Berger's black-and-white silent film is a charming delight, a new version of the Snow White story set in 1920s Seville against a backdrop of bullfighting.
Antonio (Daniel Gimenez Cacho) is Seville's most celebrated bullfighter, and as he nears the end of a daring attempt to take on six bulls in sequence, there is a horrible accident, and he is badly injured. The shock sends his young wife into labor, which she does not survive. With baby Carmen serving as too vivid a reminder of his wife, Antonio sends the child to live with her grandmother (Angela Molina), while gold-digging nurse Encarna (Maribel Verdu) sinks her claws into Antonio's fortune.
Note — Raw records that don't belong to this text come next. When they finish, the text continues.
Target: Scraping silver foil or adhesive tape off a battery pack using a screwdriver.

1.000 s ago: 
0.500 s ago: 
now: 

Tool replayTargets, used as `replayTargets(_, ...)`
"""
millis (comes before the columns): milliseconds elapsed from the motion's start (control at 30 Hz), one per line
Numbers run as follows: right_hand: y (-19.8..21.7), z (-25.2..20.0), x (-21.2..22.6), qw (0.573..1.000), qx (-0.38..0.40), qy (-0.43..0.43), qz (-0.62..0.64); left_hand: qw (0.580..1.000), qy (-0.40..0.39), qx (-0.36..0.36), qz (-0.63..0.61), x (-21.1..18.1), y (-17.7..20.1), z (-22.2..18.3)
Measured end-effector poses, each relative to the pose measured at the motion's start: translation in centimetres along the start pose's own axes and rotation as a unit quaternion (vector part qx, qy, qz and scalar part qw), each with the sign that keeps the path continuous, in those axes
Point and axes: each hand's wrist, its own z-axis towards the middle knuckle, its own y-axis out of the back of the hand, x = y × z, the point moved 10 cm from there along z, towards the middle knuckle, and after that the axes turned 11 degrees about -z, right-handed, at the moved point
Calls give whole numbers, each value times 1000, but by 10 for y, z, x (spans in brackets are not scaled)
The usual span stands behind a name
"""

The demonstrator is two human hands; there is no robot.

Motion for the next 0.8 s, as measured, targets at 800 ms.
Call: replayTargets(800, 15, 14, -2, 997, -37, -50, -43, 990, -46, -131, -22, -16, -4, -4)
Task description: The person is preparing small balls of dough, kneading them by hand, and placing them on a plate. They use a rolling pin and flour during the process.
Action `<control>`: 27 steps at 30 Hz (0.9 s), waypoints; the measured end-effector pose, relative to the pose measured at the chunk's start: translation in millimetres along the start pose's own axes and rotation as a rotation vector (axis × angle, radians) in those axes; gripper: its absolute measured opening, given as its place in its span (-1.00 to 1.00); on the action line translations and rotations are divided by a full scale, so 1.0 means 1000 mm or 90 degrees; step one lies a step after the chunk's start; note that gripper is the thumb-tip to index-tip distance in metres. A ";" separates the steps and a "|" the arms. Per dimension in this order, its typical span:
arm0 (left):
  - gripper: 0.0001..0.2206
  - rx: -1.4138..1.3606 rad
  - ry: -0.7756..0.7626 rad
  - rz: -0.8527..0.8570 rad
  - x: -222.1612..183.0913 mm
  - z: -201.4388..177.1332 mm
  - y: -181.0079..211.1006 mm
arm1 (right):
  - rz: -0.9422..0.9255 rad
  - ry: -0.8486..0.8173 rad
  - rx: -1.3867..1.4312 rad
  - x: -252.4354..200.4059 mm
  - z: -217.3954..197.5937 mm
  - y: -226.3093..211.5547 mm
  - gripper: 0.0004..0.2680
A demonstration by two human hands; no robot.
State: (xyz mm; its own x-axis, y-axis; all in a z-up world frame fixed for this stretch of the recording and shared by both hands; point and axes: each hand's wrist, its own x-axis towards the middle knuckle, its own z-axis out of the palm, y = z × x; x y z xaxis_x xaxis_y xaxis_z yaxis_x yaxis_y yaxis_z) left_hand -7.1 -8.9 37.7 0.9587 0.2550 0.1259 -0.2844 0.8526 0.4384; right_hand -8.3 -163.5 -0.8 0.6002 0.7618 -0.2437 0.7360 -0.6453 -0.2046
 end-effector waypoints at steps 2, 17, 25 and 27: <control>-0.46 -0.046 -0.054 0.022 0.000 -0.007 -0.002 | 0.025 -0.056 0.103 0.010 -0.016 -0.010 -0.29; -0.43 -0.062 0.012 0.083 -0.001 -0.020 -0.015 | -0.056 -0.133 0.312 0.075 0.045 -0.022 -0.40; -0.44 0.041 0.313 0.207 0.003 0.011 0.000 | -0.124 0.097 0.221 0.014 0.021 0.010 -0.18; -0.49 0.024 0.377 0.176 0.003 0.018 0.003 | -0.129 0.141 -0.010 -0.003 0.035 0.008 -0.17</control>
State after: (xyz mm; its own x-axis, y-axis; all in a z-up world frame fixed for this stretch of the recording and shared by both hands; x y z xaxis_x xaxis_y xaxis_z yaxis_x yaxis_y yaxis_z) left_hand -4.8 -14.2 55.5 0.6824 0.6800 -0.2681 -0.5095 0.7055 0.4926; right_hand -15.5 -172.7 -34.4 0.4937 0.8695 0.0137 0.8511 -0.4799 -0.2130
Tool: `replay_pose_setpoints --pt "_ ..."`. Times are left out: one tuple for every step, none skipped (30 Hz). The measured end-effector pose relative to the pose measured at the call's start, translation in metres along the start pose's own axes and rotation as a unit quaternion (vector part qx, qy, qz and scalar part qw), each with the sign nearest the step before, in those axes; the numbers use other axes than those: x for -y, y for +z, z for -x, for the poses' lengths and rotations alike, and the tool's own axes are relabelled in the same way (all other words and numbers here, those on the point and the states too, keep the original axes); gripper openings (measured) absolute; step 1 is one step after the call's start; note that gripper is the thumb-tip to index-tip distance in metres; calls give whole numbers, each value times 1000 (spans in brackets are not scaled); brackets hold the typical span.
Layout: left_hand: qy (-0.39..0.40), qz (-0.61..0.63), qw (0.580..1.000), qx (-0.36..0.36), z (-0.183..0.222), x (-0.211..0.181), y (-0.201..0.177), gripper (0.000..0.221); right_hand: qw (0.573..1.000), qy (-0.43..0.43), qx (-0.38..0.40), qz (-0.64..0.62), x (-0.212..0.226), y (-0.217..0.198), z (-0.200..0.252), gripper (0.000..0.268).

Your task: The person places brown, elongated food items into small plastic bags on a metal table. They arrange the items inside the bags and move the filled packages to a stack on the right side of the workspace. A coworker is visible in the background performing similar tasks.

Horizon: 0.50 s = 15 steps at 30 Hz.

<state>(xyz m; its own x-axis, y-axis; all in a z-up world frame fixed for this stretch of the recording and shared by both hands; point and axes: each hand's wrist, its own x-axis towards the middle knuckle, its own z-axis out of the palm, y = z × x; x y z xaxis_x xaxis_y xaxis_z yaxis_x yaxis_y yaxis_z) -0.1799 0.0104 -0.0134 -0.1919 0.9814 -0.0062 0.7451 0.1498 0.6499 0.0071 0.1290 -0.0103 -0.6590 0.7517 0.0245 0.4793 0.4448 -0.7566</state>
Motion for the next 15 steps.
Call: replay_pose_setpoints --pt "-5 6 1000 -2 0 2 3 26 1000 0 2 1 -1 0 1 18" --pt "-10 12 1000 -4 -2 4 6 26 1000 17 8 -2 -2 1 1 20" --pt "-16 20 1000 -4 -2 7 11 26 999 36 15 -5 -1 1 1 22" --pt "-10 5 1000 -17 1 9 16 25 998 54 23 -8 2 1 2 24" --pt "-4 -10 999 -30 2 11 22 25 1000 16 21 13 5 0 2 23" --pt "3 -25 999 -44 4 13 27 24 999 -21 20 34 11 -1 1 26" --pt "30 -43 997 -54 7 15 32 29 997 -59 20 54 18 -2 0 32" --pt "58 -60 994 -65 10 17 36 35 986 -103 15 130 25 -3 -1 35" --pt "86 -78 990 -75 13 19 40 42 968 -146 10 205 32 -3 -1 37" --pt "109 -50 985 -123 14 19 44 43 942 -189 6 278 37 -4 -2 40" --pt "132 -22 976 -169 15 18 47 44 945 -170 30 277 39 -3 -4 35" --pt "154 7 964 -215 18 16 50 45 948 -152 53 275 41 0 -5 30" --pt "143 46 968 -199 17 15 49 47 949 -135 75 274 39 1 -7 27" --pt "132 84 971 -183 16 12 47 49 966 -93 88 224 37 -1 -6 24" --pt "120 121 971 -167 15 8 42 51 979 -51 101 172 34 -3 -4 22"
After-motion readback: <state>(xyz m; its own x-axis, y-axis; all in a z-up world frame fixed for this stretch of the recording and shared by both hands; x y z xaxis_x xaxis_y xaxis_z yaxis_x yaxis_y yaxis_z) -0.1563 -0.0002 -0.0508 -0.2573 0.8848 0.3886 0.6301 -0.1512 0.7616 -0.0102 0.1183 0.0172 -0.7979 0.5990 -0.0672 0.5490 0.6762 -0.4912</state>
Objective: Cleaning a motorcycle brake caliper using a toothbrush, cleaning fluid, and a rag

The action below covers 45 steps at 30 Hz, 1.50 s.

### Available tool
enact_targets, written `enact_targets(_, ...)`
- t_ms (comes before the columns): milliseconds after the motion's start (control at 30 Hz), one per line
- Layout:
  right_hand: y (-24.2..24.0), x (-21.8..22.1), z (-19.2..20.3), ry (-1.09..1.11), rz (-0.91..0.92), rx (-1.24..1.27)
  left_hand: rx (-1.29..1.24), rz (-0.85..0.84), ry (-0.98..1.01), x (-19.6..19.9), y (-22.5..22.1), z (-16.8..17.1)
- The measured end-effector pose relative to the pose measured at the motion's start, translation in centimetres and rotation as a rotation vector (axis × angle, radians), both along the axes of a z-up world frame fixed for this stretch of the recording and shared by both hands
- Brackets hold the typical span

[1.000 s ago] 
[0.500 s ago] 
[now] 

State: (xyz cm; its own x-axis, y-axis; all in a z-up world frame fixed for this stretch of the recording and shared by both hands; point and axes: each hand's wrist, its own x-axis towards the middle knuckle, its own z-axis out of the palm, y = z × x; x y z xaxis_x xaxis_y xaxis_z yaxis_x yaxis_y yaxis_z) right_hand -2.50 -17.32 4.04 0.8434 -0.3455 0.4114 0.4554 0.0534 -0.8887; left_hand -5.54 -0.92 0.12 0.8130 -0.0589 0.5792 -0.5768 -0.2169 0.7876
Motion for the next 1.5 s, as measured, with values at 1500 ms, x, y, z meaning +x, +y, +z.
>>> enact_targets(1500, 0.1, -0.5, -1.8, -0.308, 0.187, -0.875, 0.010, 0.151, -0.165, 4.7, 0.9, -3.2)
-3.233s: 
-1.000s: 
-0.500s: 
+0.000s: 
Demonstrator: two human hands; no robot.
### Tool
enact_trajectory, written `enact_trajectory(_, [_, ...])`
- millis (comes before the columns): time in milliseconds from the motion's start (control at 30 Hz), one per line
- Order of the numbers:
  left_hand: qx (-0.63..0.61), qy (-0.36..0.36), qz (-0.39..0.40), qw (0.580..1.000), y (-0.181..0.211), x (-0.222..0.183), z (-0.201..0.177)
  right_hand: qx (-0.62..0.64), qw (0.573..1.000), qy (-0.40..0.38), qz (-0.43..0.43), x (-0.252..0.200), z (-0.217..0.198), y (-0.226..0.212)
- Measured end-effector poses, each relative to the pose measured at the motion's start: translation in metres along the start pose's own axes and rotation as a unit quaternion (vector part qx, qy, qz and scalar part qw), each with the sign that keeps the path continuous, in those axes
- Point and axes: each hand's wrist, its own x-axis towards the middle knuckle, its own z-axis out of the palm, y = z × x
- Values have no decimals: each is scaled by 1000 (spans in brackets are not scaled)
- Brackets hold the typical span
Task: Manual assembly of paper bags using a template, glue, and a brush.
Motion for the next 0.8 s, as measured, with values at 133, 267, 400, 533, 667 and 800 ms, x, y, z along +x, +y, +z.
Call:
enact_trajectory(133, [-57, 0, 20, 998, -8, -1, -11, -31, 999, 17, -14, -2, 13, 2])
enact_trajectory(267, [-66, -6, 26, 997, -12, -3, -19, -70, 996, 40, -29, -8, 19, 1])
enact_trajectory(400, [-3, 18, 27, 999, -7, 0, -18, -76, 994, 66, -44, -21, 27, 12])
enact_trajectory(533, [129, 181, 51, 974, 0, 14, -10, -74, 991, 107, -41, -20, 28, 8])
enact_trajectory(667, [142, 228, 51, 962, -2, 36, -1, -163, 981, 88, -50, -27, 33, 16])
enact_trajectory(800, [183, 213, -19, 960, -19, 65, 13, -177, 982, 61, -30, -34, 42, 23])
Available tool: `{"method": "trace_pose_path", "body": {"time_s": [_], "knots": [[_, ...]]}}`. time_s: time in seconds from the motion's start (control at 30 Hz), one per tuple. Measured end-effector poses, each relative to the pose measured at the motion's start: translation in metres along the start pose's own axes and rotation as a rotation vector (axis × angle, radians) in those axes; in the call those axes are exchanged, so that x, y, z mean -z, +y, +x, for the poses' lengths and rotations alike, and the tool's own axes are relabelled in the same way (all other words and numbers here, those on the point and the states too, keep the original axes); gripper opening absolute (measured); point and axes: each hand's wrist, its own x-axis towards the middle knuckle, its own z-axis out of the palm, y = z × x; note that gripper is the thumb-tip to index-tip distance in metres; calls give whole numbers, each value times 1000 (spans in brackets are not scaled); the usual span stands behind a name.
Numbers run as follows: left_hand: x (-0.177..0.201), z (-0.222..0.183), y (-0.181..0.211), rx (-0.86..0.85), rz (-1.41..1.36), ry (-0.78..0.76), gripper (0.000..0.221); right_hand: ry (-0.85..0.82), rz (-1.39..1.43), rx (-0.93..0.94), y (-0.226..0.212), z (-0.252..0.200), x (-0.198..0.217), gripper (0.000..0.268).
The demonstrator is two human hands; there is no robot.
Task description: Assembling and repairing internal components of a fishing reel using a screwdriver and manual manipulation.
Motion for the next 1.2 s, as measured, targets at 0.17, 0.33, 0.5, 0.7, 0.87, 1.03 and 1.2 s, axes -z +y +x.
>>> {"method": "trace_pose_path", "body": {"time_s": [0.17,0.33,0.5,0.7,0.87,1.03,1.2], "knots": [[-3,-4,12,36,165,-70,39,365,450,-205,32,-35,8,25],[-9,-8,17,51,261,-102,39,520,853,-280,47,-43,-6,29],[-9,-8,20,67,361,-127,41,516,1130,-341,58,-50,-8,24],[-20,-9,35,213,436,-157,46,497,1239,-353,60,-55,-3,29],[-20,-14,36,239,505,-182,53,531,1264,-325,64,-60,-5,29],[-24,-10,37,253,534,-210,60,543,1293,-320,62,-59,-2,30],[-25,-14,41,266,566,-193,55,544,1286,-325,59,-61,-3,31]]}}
Grandmother eventually dies, as grandmothers do, and Carmen (played as a child by Sofia Oria) is sent to live with Encarna, who refuses to let her see her father and turns her into a household servant.
Carmen eventually grows up to be a lovely young woman (now played by Macarena Garcia), and the rest of the story plays out with all of the familiar elements -- the evil stepmother's attempt to take her life, the rescue by a troupe of dwarves (only six in this version, and they're bullfighters), the poisoned apple, the glass coffin -- showing up in unexpected ways.
Maribel Verdu as Encarna is the movie's strongest asset; she's having a ball playing the evil stepmother, and walks right up to the line of camp without ever quite crossing it. It's a gleeful performance, and Encarna is a far more vivid character than Carmen, who is occasionally a bit too blandly sweet and naive (but then, such is the nature of fairy tale heroines).
The score by Alfonso de Vilallonga is a lovely mix of orchestral music and lively flamenco, filled with guitars and hand claps. And Berger's screenplay and direction embraces the sentiment and the melodrama that are inherent to the story, but never let those elements become too drippy or gooey.